De la mayoría de mis profesores y maestros conservo gratos recuerdos; pero quiero, en esta ocasión, evocar a tres de ellos que por su impronta, abnegación y formación enciclopédica elevaron mi espíritu y reafirmaron en mí el amor por los estudios, la lectura y vocación docente.
El primero de ellos, fue el profesor Mancebo Urbáez, de Geografía y Geometría, en el segundo año de la secundaria. Llegaba al aula siempre puntual. Tenía el método de la recapitulación de la clase anterior y de ponernos en perspectiva cognoscitiva para el tema siguiente, porque sostenía que en las ciencias si no se domina lo anterior era imposible comprender lo que seguía. Y lo sintetizaba así: si un edificio se edifica sobre bases falsas, tarde o temprano, se desplomará.
El segundo, fue mi profesor de Historia 011. Tenía el don de viajar magistralmente por los vericuetos más inhóspitos y escabrosos de nuestra historia nacional. Escuchar sus cátedras era un deleite y una experiencia sin igual. El Dr. Julio Ibarra Ríos, mientras dictaba su cátedra se paseaba de un lado a otro en el aula, reflexionando en voz alta. Parecía un mago en medio de nuestra asombrosidad y de su discurso enaltecedor sobre la epopeya de la Independencia Nacional y la egregia figura del patricio Juan Pablo Duarte y Diez. Su esfuerzo se centraba en que cada estudiante quedara edificado sobre el pasado histórico del pueblo dominicano y que, en consecuencia, pudiera orientarse en el presente. ¡Y lo lograba!

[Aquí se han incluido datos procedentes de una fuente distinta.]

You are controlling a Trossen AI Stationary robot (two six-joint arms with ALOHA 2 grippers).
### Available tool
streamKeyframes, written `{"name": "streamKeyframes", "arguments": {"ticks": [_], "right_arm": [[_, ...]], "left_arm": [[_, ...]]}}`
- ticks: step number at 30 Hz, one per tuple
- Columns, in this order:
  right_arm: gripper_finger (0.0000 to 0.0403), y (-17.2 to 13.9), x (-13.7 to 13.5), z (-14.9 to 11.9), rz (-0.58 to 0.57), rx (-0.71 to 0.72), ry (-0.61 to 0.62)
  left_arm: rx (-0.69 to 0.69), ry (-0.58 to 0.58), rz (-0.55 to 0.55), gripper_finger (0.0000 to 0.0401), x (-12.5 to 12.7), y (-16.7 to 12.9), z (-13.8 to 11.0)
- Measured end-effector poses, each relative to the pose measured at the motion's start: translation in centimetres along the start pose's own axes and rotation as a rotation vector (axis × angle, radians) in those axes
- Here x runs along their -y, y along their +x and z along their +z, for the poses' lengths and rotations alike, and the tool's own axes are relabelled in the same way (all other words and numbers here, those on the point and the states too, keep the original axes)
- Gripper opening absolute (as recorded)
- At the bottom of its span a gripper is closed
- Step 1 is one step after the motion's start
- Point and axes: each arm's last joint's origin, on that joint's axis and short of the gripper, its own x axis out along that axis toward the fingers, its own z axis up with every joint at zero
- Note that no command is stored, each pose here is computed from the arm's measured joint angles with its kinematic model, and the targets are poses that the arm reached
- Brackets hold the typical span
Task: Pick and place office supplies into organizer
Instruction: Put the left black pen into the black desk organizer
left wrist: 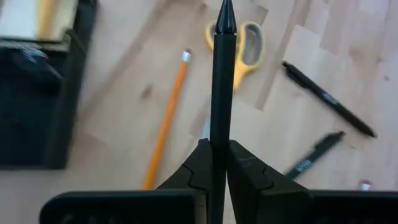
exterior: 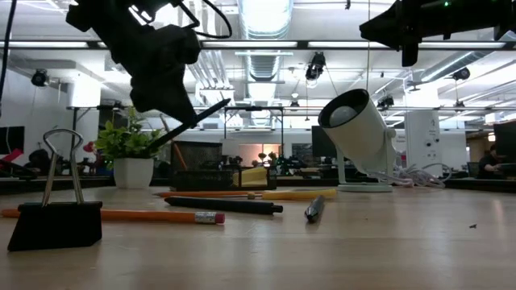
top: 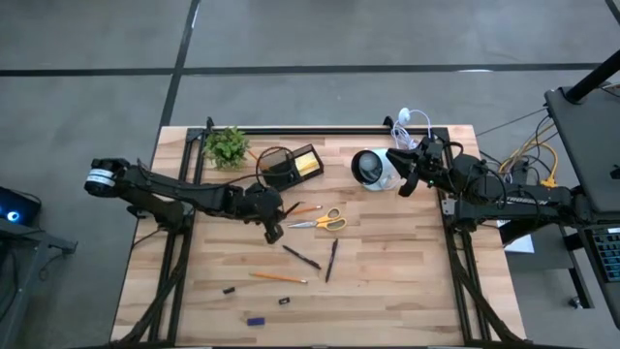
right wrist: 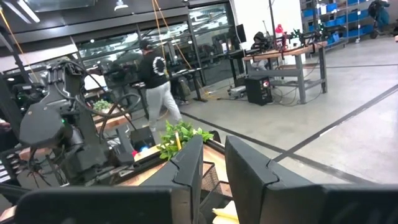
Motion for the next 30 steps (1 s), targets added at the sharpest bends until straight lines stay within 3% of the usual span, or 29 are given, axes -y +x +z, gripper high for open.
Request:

El tercero, de mis profesores, era el Dr. Ciriaco Landolfi -que nos dejó la semana pasada-. No bien entraba al aula, cuando ya su voz estruendosa nos convocaba a un viaje fantástico por la historia universal. En ese océano de sus conocimientos navegábamos y en ese trayecto desfilaban y se amontonaban infinitos procesos, batallas, movimientos, revoluciones, reformas, contrarreformas, inquisiciones, guerras, conflictos, revueltas; pero, sobre todo, figuras universales que en sus cátedras cobraban vida. No pocas veces, escuchábamos a Napoleón, a Máximo Gómez, a Martí, a Gandhi, a María Antonieta y Juana de Arco, todos: arengando, justificándose, o en el caso de Gandhi, resistiendo el castigo inmisericorde del colonialismo inglés, sin más defensa que la palabra o su resistente anatomía. Y era tanta la emoción, que, a veces, se nos olvidaba que eran las diez de la noche. Cuántas veces, a esa hora, tuve que emprender el camino a casa inspirado por aquellas lecciones de historia, por aquellos procesos y por aquellos hombres que cambiaban la historia. ¡Inolvidable!